Only the lines from the top of the material through the line containing "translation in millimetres" should be restated, each one exactly.
╭─ Supplied material
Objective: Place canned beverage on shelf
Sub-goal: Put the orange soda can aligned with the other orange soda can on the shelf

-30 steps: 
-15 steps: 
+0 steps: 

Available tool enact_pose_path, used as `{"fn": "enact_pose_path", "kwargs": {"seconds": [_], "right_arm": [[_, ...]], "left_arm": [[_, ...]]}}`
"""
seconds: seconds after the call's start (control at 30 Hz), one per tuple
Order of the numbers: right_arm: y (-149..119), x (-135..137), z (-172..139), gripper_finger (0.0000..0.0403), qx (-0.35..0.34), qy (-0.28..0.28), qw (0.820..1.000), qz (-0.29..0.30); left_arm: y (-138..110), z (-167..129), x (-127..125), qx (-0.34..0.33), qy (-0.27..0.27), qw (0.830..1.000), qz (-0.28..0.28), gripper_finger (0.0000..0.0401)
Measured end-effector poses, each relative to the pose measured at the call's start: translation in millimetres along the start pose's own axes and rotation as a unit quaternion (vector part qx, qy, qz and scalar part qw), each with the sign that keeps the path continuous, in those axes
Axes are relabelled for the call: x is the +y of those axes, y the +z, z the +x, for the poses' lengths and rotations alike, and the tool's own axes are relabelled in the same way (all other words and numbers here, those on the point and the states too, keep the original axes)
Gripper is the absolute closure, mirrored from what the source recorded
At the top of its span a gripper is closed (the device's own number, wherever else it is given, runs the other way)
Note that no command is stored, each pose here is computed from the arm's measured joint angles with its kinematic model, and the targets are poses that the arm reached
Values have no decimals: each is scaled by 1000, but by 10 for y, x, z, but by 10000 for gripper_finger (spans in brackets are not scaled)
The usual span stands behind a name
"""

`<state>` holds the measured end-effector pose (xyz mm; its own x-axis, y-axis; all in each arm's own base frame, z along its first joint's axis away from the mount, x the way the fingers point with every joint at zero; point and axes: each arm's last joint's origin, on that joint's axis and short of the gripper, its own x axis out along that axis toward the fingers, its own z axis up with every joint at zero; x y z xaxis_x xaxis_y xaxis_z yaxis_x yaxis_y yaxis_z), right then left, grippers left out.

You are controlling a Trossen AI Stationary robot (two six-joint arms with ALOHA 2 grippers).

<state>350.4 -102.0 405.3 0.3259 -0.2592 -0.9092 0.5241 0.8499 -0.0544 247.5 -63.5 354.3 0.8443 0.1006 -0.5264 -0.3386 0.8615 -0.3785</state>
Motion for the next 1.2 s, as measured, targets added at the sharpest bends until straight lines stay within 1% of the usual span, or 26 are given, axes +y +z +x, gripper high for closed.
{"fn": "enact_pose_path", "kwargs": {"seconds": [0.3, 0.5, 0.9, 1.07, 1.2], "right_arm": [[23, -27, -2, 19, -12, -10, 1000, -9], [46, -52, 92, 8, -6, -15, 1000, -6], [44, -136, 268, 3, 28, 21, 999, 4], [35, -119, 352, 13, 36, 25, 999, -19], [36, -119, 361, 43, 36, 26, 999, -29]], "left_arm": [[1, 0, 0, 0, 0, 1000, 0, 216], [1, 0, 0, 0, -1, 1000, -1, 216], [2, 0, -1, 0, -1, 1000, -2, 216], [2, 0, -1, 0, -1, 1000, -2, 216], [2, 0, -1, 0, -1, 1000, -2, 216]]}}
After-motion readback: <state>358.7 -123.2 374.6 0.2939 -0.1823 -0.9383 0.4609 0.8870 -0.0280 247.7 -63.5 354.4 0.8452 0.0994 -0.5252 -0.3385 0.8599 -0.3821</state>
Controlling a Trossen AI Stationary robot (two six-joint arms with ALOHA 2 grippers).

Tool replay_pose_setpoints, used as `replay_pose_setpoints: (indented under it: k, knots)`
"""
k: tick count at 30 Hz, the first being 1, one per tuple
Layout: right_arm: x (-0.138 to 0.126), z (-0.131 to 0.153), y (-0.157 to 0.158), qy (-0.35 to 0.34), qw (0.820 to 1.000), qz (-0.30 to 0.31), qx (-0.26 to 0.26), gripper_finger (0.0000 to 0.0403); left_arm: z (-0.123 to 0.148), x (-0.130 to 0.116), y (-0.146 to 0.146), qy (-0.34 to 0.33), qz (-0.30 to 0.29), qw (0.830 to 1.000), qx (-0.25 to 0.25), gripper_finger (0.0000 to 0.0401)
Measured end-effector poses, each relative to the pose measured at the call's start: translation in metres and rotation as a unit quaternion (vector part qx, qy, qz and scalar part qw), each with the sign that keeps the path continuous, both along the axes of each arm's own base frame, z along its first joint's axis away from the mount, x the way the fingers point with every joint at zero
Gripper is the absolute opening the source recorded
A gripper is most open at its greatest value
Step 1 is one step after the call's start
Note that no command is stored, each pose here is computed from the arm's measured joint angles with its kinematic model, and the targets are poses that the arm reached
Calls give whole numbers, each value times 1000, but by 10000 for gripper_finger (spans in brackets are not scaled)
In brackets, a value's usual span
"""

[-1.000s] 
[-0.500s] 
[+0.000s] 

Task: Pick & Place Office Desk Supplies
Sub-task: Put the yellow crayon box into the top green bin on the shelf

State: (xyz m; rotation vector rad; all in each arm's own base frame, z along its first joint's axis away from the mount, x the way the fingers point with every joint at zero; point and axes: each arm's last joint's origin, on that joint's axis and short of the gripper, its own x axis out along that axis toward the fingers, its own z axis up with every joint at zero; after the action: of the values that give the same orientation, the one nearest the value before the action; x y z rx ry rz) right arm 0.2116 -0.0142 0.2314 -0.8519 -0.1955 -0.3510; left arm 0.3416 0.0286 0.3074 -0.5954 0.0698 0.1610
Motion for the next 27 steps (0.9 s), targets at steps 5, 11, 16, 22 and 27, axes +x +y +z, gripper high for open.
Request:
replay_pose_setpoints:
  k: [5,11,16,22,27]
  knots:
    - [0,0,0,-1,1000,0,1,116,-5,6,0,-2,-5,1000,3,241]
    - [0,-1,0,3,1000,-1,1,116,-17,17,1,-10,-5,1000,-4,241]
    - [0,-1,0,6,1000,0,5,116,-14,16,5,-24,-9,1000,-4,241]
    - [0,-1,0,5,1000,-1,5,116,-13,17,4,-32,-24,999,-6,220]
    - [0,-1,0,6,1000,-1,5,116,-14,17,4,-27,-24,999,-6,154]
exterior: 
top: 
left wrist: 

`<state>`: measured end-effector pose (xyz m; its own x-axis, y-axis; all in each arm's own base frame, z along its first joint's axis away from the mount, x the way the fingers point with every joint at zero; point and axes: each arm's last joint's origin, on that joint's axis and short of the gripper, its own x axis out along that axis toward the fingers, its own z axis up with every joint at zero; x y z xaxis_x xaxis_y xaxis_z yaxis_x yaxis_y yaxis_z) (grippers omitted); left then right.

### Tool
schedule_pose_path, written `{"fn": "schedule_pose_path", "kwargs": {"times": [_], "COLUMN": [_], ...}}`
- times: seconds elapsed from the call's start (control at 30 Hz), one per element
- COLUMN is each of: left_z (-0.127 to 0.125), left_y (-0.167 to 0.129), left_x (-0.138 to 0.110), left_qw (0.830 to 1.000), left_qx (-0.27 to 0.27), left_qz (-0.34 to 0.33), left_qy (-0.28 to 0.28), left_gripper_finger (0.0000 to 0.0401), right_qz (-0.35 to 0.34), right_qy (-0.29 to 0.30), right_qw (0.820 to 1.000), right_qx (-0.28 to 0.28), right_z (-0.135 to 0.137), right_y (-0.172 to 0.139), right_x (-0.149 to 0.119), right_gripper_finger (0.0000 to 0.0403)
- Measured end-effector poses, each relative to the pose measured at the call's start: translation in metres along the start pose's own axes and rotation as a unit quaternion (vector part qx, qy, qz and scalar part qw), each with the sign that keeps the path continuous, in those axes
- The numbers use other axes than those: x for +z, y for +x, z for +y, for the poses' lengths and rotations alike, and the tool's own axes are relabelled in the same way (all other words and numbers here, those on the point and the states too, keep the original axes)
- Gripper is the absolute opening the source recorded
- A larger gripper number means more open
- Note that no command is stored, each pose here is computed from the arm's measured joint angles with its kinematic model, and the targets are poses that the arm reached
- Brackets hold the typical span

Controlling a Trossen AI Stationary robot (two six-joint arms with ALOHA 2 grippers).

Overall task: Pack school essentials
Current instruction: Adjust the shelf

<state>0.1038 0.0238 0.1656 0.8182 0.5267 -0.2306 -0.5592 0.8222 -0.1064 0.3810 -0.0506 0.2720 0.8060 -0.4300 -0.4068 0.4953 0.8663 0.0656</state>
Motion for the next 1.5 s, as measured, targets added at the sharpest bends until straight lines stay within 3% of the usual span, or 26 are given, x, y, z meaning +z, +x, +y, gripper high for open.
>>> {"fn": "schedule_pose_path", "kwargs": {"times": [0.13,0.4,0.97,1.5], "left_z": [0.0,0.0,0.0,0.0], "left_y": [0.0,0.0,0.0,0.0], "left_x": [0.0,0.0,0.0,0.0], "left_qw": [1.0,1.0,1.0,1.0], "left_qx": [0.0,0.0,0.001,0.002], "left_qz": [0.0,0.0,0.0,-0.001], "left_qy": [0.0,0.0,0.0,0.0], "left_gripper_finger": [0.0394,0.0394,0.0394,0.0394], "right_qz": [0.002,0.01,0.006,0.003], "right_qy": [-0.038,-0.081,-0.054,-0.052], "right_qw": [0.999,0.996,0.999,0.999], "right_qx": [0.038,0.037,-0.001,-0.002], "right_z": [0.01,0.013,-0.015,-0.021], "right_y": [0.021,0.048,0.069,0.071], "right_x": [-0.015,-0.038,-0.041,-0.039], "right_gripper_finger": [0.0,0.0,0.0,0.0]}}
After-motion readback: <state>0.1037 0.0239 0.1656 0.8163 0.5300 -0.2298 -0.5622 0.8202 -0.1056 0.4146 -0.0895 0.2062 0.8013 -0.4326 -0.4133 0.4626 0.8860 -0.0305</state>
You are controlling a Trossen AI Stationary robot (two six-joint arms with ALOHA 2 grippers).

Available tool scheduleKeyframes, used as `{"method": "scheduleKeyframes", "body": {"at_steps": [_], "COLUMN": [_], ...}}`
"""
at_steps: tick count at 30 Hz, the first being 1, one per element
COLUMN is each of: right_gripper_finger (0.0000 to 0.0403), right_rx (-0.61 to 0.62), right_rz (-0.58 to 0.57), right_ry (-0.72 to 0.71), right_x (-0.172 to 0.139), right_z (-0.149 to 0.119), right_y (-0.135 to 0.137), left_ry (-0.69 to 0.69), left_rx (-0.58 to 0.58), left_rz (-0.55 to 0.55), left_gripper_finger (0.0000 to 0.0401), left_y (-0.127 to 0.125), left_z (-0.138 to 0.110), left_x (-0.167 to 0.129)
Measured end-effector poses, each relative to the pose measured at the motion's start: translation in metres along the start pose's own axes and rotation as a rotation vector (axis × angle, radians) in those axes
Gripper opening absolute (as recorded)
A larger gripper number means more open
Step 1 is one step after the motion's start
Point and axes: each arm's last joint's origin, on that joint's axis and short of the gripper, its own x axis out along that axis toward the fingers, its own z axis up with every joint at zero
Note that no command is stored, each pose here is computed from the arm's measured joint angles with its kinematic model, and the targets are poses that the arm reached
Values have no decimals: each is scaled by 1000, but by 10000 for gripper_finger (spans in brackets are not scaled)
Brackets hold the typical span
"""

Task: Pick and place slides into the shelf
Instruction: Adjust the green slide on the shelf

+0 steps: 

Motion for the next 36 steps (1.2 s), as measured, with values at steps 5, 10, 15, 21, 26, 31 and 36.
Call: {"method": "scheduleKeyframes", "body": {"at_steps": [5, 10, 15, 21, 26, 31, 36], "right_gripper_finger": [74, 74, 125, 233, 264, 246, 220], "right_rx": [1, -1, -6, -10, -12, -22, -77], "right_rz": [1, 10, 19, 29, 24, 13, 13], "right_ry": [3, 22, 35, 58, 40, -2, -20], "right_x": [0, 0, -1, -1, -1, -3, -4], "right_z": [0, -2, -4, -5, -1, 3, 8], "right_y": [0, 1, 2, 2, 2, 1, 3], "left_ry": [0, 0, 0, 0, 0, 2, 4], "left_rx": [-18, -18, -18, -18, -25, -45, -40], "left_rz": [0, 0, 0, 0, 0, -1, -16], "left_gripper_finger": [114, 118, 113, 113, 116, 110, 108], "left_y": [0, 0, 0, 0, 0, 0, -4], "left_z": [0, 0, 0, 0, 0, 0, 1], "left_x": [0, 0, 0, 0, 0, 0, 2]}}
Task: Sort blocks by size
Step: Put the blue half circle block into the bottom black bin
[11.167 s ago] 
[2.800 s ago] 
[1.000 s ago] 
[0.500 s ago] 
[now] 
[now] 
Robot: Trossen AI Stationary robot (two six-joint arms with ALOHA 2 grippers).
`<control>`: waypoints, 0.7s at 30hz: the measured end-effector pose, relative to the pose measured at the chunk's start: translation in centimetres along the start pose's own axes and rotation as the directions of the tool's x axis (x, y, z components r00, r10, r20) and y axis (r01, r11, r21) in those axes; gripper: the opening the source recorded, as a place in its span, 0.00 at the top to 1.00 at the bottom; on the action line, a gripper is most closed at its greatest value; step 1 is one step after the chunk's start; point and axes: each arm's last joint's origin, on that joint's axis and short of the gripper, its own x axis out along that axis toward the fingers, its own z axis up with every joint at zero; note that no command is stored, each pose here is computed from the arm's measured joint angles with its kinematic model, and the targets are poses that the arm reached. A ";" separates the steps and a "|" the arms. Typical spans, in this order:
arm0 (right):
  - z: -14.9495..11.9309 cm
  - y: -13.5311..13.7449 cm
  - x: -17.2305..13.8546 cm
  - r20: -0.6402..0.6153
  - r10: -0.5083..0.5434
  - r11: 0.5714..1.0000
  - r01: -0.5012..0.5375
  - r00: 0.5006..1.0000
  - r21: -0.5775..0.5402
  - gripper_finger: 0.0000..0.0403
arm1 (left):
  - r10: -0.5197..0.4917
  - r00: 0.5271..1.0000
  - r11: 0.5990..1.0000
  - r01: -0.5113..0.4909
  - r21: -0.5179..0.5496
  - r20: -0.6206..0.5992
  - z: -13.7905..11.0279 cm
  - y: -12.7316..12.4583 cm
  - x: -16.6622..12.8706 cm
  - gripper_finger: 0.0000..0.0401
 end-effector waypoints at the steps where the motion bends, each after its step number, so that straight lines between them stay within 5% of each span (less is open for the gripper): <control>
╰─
▶ **Solution below**
Objective: Place canned beverage on shelf
Sub-goal: Put the orange soda can aligned with the other orange soda can on the shelf

-30 steps: 
-15 steps: 
+0 steps: 

Available tool enact_pose_path, used as `{"fn": "enact_pose_path", "kwargs": {"seconds": [_], "right_arm": [[_, ...]], "left_arm": [[_, ...]]}}`
"""
seconds: seconds after the call's start (control at 30 Hz), one per tuple
Order of the numbers: right_arm: y (-149..119), x (-135..137), z (-172..139), gripper_finger (0.0000..0.0403), qx (-0.35..0.34), qy (-0.28..0.28), qw (0.820..1.000), qz (-0.29..0.30); left_arm: y (-138..110), z (-167..129), x (-127..125), qx (-0.34..0.33), qy (-0.27..0.27), qw (0.830..1.000), qz (-0.28..0.28), gripper_finger (0.0000..0.0401)
Measured end-effector poses, each relative to the pose measured at the call's start: translation in millimetres along the start pose's own axes and rotation as a unit quaternion (vector part qx, qy, qz and scalar part qw), each with the sign that keeps the path continuous, in those axes

This exercise is now fully answered.